Task goal:
Reproduce every entry that follows word for word, but omit the images.

Given records:
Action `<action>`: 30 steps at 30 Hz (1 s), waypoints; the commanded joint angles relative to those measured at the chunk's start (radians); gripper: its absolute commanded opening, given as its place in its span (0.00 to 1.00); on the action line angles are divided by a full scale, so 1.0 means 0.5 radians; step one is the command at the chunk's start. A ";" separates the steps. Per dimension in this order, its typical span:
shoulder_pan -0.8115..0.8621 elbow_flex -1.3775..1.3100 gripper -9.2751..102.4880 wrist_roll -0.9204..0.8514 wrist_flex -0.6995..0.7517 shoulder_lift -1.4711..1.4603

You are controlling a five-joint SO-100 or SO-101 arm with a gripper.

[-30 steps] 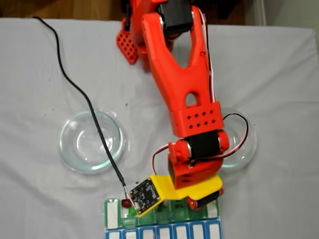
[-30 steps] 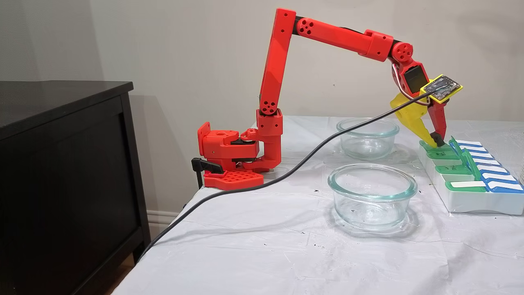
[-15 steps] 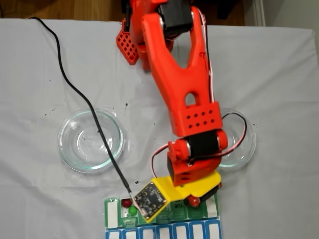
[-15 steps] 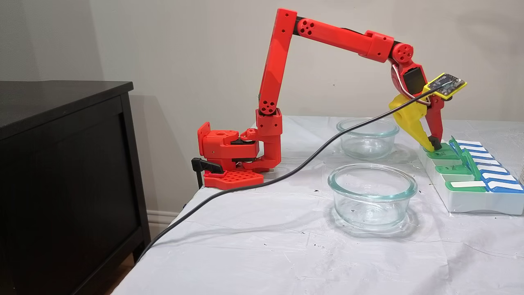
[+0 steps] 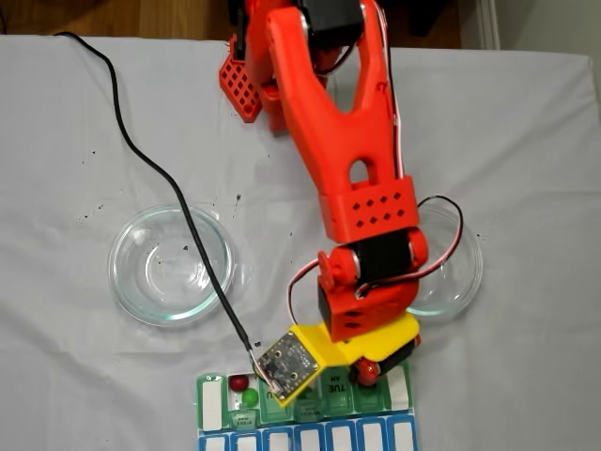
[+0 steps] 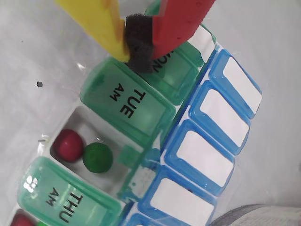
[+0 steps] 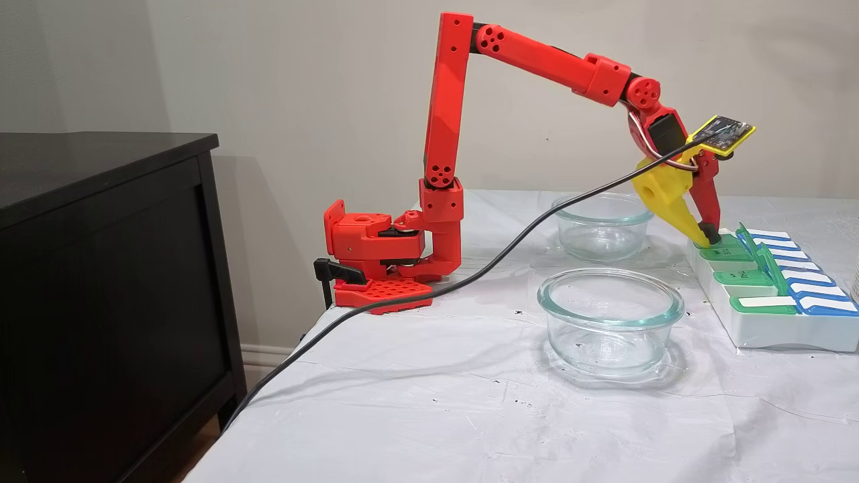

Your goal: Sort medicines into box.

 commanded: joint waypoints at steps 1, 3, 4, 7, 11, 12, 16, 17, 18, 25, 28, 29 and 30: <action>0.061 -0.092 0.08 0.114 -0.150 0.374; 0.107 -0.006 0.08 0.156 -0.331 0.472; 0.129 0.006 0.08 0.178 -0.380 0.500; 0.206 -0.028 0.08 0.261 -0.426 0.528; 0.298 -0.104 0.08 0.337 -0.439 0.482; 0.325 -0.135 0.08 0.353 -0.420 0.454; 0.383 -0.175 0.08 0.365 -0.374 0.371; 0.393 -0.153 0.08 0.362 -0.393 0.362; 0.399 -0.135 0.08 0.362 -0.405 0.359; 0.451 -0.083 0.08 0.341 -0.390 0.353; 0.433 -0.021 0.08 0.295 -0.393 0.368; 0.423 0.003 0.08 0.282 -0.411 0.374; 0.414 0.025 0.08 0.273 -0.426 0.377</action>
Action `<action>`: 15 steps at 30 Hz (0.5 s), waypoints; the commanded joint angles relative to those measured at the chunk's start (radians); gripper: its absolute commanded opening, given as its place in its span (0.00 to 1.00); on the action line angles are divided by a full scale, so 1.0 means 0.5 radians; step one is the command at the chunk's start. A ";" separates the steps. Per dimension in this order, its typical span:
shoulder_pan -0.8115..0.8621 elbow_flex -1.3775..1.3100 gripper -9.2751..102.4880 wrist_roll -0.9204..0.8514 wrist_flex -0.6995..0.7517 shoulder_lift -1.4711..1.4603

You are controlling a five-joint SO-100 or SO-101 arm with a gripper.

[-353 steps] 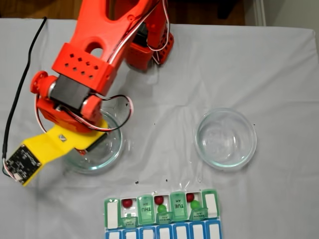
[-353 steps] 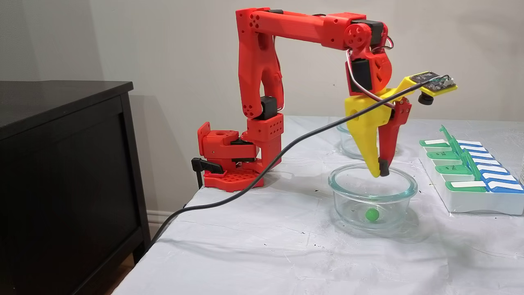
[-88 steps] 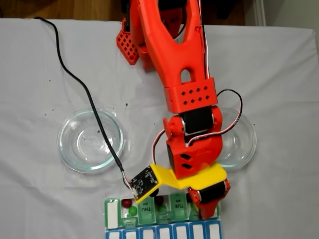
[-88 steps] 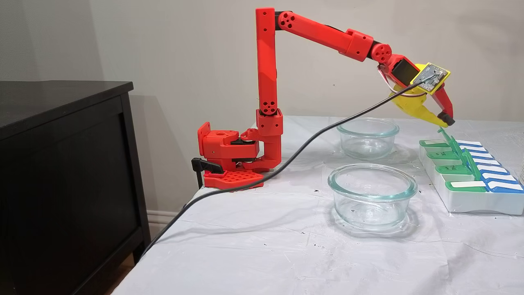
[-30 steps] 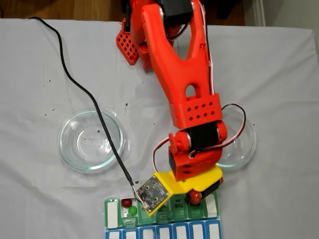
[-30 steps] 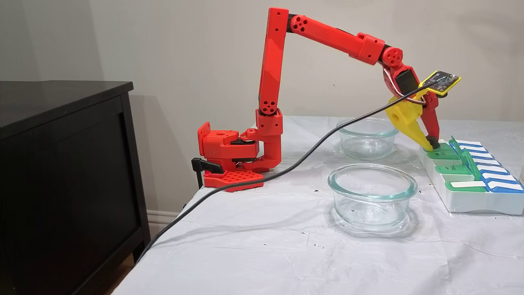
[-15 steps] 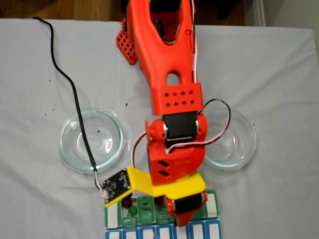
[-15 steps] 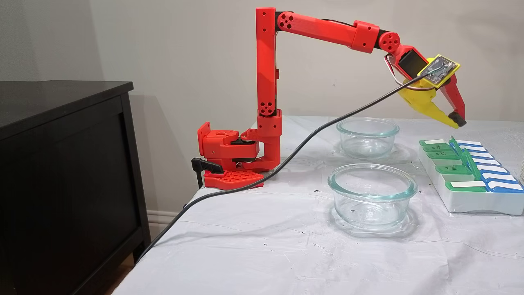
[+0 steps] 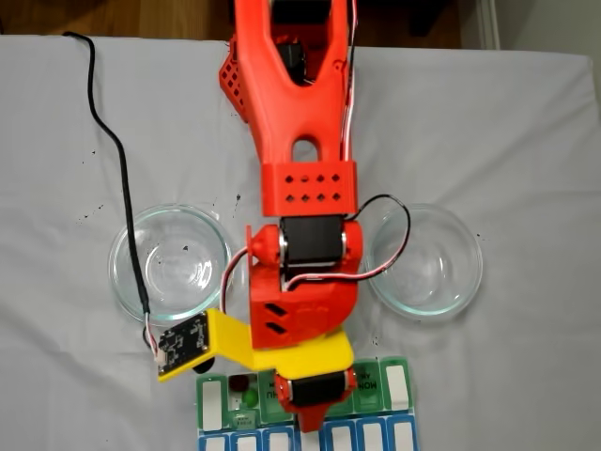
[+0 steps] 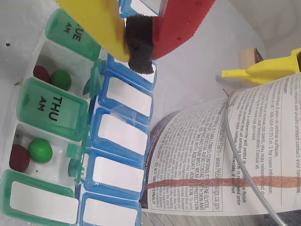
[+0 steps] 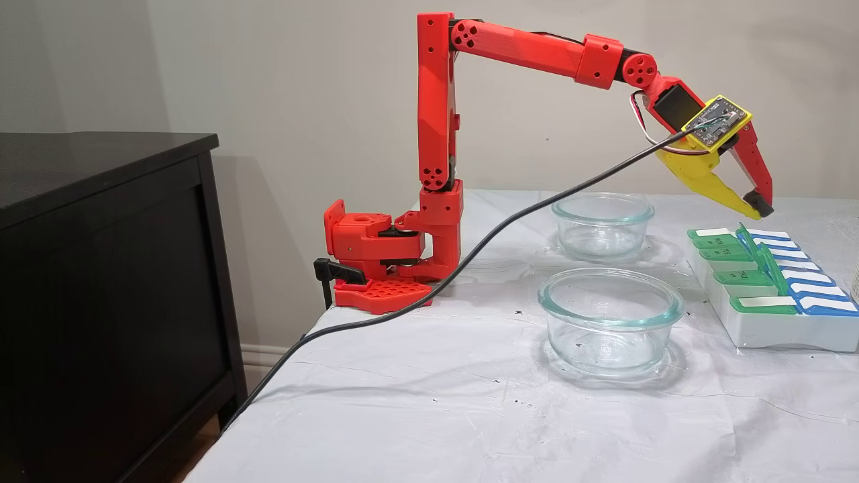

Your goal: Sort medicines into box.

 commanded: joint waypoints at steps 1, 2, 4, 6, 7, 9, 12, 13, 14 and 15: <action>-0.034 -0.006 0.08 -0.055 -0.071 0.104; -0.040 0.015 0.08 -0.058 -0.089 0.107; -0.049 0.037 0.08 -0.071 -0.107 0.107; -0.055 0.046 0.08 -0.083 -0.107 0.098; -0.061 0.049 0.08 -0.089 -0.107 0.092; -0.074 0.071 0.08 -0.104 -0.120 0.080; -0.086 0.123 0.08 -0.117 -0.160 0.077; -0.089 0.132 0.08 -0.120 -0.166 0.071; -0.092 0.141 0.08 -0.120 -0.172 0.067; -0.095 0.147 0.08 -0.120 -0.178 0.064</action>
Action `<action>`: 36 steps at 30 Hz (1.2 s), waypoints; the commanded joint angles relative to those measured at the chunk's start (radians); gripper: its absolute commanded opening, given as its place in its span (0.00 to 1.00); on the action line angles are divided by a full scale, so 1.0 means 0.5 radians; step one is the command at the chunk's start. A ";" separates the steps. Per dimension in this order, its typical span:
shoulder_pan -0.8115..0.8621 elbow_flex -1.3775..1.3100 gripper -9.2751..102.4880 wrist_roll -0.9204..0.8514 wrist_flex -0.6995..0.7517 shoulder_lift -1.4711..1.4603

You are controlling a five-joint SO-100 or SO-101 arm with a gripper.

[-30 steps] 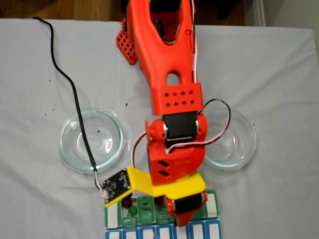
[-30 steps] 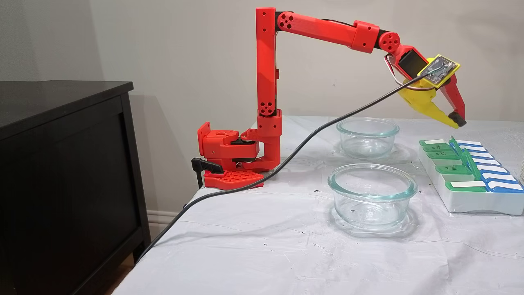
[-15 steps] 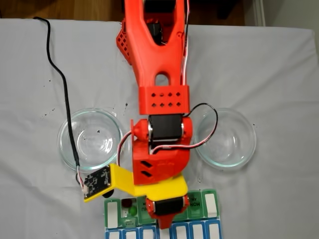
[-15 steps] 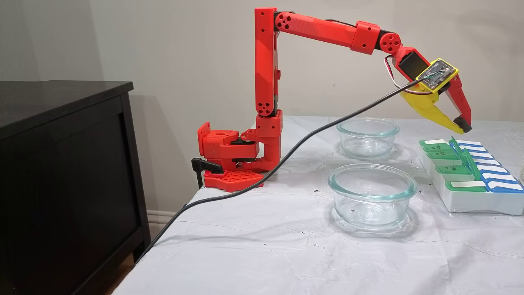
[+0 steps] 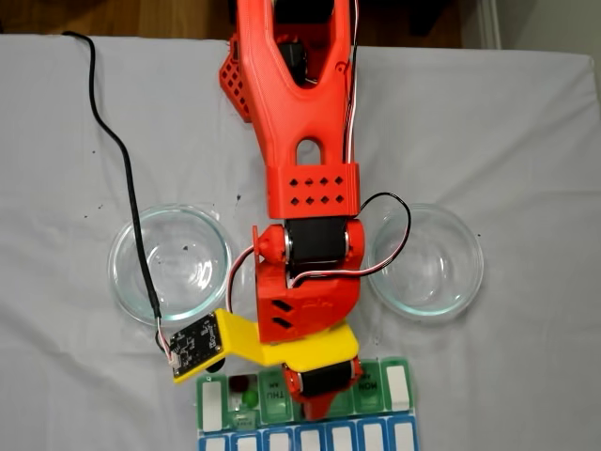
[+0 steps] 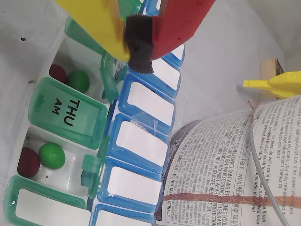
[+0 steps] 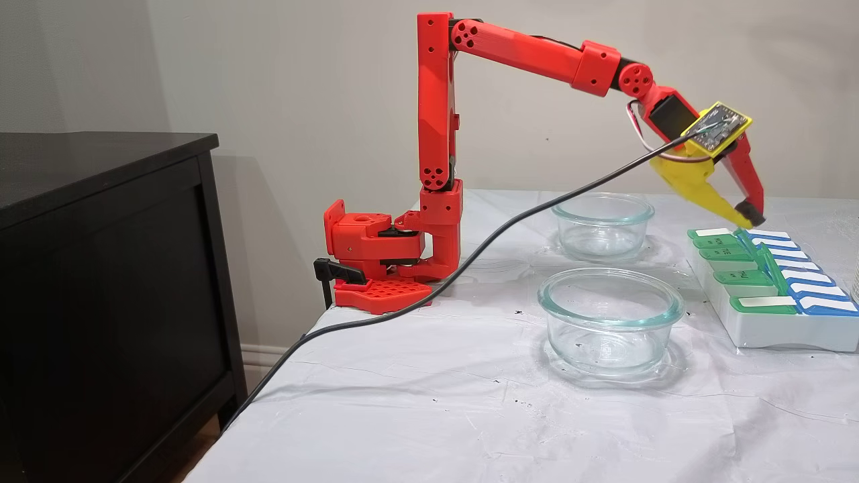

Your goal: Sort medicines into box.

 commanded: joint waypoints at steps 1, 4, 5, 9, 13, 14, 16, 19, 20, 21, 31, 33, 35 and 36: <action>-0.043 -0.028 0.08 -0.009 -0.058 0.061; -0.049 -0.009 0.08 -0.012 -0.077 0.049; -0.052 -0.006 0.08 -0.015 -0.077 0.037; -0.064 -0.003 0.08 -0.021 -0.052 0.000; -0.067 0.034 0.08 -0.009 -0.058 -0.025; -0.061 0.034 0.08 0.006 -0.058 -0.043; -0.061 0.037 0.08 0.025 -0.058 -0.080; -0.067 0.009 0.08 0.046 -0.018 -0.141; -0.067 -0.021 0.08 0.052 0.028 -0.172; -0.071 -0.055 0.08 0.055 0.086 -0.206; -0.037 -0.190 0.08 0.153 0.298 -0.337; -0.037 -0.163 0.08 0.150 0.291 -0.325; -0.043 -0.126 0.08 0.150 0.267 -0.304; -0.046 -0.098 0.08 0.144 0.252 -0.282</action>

Solved problem:
Action `<action>`: 30 steps at 30 Hz (1 s), waypoints; the commanded joint angles relative to those measured at the chunk's start (radians); gripper: its absolute commanded opening, given as its place in its span (0.00 to 1.00); on the action line angles are divided by a full scale, so 1.0 means 0.5 radians; step one is the command at the chunk's start. A ";" separates the steps. Per dimension in this order, its typical span:
shoulder_pan -0.8115..0.8621 elbow_flex -1.3775..1.3100 gripper -9.2751..102.4880 wrist_roll -0.9204..0.8514 wrist_flex -0.6995..0.7517 shoulder_lift -1.4711..1.4603

You are controlling a five-joint SO-100 or SO-101 arm with a gripper.

[-30 steps] 
[-30 steps] 
[-15 steps] 
[-15 steps] 
[+0 steps] 
[+0 steps] 
[+0 steps] 

Your goal: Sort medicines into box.

 commanded: joint waypoints at steps 1, 3, 4, 7, 11, 12, 16, 17, 18, 25, 28, 29 and 30: <action>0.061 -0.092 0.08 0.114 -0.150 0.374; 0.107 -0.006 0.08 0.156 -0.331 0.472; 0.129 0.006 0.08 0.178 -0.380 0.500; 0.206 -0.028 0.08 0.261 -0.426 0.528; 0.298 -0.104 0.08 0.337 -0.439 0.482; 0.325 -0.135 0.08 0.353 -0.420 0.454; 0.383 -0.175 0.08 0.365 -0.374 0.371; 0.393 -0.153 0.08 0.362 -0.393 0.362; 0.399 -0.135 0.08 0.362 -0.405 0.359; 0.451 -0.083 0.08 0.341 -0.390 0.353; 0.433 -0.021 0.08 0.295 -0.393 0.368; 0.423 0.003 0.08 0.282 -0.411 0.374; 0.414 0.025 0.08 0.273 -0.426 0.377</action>
Action `<action>`: 15 steps at 30 Hz (0.5 s), waypoints; the commanded joint angles relative to those measured at the chunk's start (radians); gripper: its absolute commanded opening, given as its place in its span (0.00 to 1.00); on the action line angles are divided by a full scale, so 1.0 means 0.5 radians; step one is the command at the chunk's start. A ";" separates the steps. Per dimension in this order, its typical span:
shoulder_pan -0.8115..0.8621 elbow_flex -1.3775..1.3100 gripper -9.2751..102.4880 wrist_roll -0.9204..0.8514 wrist_flex -0.6995..0.7517 shoulder_lift -1.4711..1.4603

You are controlling a five-joint SO-100 or SO-101 arm with a gripper.

[-353 steps] 
[-353 steps] 
[-88 steps] 
[-88 steps] 
[-30 steps] 
[-30 steps] 
[-15 steps] 
[-15 steps] 
[+0 steps] 
[+0 steps] 
[+0 steps] 

Your goal: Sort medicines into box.

 commanded: joint waypoints at steps 1, 2, 4, 6, 7, 9, 12, 13, 14 and 15: <action>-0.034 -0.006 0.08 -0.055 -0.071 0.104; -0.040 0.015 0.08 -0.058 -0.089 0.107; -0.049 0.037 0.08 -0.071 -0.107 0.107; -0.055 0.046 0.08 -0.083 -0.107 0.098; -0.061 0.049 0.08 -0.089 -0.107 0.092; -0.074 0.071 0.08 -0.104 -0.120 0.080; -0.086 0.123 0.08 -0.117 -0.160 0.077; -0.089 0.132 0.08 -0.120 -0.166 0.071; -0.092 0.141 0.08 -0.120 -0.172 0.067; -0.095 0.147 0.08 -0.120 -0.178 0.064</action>
Action `<action>`: 36 steps at 30 Hz (1.2 s), waypoints; the commanded joint angles relative to those measured at the chunk's start (radians); gripper: its absolute commanded opening, given as its place in its span (0.00 to 1.00); on the action line angles are divided by a full scale, so 1.0 means 0.5 radians; step one is the command at the chunk's start. A ";" separates the steps. Per dimension in this order, its typical span:
shoulder_pan -0.8115..0.8621 elbow_flex -1.3775..1.3100 gripper -9.2751..102.4880 wrist_roll -0.9204..0.8514 wrist_flex -0.6995..0.7517 shoulder_lift -1.4711..1.4603

You are controlling a five-joint SO-100 or SO-101 arm with a gripper.

[-30 steps] 
[-30 steps] 
[-15 steps] 
[-15 steps] 
[+0 steps] 
[+0 steps] 
[+0 steps] 

Your goal: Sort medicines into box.

 commanded: joint waypoints at steps 1, 4, 5, 9, 13, 14, 16, 19, 20, 21, 31, 33, 35 and 36: <action>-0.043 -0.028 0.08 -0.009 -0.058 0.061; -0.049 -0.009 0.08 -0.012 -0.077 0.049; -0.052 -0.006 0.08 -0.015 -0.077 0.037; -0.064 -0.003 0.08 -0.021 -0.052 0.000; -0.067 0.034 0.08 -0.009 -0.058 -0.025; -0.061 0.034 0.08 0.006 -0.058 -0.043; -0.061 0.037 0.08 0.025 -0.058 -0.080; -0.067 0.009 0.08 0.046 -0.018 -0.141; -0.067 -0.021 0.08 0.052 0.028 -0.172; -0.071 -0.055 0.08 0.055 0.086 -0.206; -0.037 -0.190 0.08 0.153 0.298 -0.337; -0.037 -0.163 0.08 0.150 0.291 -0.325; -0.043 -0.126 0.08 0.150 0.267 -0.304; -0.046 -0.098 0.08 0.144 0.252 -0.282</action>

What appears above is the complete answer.